Why can't methods be defined inside a `let` block?

When one runs the following code, my expectation is that three methods would get defined.

# Default equal function:
preferred_equal_fn(x) = (===)

# Numbers use isequal
let x = isequal
    preferred_equal_fn(::Type{T}) where {T <: Number} = x
end

# So do strings.
begin
    local x = isequal
    preferred_equal_fn(::Type{T}) where {T <: AbstractString} = x
end

However, the let block seems to prevent the definition:

methods(preferred_equal_fn)
# [Out] :=  #2 methods for generic function preferred_equal_fn:
#                preferred_equal_fn(::Type{T}) where T<:AbstractString in Main at In[1]:12: 
#                preferred_equal_fn(x) in Main at In[1]:2

What’s going on here? Is this documented anywhere?

let creates a “hard” scope, see https://docs.julialang.org/en/v1/manual/variables-and-scoping/.

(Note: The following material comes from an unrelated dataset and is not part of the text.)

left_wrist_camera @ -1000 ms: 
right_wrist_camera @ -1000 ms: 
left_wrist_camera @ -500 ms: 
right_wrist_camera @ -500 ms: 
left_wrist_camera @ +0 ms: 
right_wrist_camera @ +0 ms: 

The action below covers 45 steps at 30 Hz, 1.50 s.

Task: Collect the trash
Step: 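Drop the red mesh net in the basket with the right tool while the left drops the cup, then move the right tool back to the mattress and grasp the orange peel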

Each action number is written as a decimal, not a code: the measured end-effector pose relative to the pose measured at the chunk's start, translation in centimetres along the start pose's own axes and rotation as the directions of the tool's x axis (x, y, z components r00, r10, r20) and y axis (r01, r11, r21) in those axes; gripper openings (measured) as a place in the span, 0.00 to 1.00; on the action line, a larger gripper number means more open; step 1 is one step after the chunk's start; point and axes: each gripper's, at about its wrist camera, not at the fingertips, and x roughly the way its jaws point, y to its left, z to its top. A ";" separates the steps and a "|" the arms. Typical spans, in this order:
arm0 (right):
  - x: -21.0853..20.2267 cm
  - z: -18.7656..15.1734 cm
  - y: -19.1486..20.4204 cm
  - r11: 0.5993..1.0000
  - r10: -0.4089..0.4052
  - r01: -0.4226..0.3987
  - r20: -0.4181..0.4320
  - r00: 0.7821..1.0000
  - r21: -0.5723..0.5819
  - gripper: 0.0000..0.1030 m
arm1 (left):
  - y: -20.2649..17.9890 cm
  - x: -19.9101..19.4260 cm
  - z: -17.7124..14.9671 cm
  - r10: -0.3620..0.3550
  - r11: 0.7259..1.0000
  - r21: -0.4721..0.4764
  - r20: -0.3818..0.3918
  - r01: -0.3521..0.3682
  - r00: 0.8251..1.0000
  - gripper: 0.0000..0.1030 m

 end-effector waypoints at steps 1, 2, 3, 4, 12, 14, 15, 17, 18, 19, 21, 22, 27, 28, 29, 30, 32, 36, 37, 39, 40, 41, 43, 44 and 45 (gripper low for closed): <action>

To define a method in a let block, you need to manually use the global keyword:

# Numbers use isequal
let x = isequal
    global preferred_equal_fn(::Type{T}) where {T <: Number} = x
end
7 Likes

Thanks; that the global keyword fixes this seems intuitive. I seem to be a bit confused about the specific terminology, though. The documentation says that that begin blocks do not introduce a new scope, but it seems that they do respect local definitions, which I had taken to indicate a scoping layer.

x = 20
begin
    local x = 10
    println(x)
end
println(x)
# [Out] := 10
# [Out] := 20

Am I correct in thinking that soft and hard scopes actually have an effect on whether keywords like local are implicitly prepended to variable assignments inside them, while begin blocks form a kind of very-soft scope that doesn’t prepend anything?

julia> x = 20
20

julia> begin
        x=20
        println(x)
        end
20

julia> x
20

julia> let x = 10
       print(x)
       end
10
julia> x
20

I hope this helps you to clear the view, basically, your begin + local is the same as a let block with local variables, and if you don’t have local, then you can directly change x inside the begin I think

I think this is more to do with the fact that local in global scope acts a little funny. E.g., you can do:

julia> x = 20
20

julia> local x = 10
10

julia> x
20

julia> (begin
       local x = 10
       end; println(x)); println(x)
10
20

It’s not the begin block that’s introducing the scope, it’s the evaluation of the complete expression itself.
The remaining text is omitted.